Case analysis
Appliance Master, LLC – Patent Defense Case
Appliance Master, LLC (AM) created a household appliance that was especially effective in attracting and killing flying insects. The basic appliance had been invented in Asia over 10 years earlier and the Asian inventors were unsuccessful in obtaining a patent on the basic appliance. AM had brought the appliance to the USA and had made an improvement for which AM applied for and obtained a patent. The improvement was the addition of an air actuated damper that kept live insects from escaping before they dehydrated and died. AM had grown in its 5-year life to a company with current sales of $15 million annually.
Pest-Be-Gone, Inc. (PBG) was a competitor of AM with a bad reputation for stealing inventions of their competitors.

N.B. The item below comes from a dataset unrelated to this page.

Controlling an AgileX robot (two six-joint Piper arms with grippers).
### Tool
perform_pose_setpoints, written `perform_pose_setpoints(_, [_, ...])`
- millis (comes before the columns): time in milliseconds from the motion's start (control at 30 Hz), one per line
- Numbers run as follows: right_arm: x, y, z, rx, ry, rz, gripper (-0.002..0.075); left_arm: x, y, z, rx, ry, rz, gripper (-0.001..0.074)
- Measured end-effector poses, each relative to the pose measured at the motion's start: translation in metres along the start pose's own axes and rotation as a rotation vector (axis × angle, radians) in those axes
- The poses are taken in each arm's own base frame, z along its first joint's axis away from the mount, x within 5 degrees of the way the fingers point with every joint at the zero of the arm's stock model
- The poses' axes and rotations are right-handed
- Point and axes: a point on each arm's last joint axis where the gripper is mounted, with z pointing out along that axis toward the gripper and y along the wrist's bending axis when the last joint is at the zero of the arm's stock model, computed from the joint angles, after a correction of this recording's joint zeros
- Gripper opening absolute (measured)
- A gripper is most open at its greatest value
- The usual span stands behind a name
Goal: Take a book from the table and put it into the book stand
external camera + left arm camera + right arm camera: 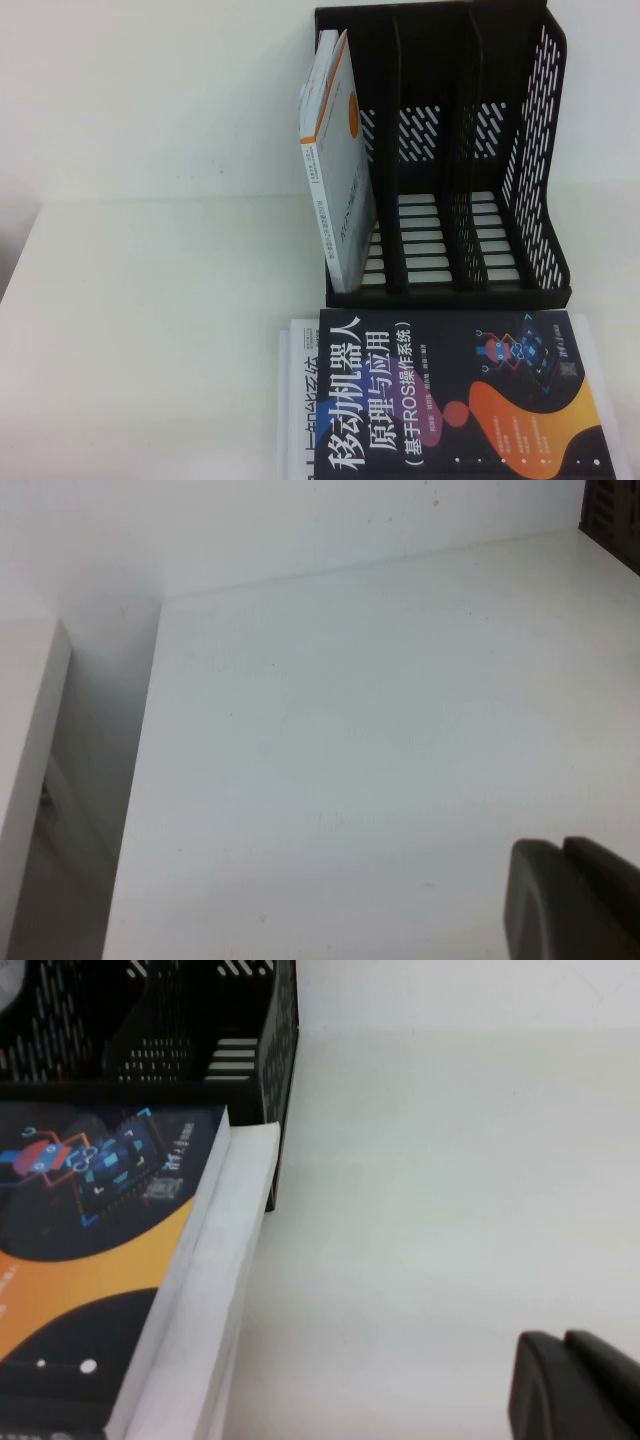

In one case PBG infringed the patent of Big Gun, Inc. (BG), a $70 million company in the pest control industry. BG took PBG to court for patent infringement and won a $500,000 award after spending $2 million in court and attorney costs to defend its patent. (or a net loss on the transaction of $1.5 million.)
PBG copied AM’s air actuated damper in products that it is currently selling. AM asked its patent attorney to send a cease and desist letter to PBG. Three weeks after the cease and desist letter was sent, PBG sent a letter to AM enclosing documents advising that a suit in federal court had been filed against AM to invalidate AM’s patent on the grounds that AM did not file its patent application within the one year time limit after public disclosure of the invention. PBG cited AM’s dated web site that showed AM’s appliance over one year earlier than the patent application date. AM claims that its filing was timely and that the product in the web site was the model that existed before the air damper was included. However, AM believed that it would be difficult to prove that the air damper was included in public disclosures only within the 1 year time limit.
As the entrepreneur owner of AM, what would you do?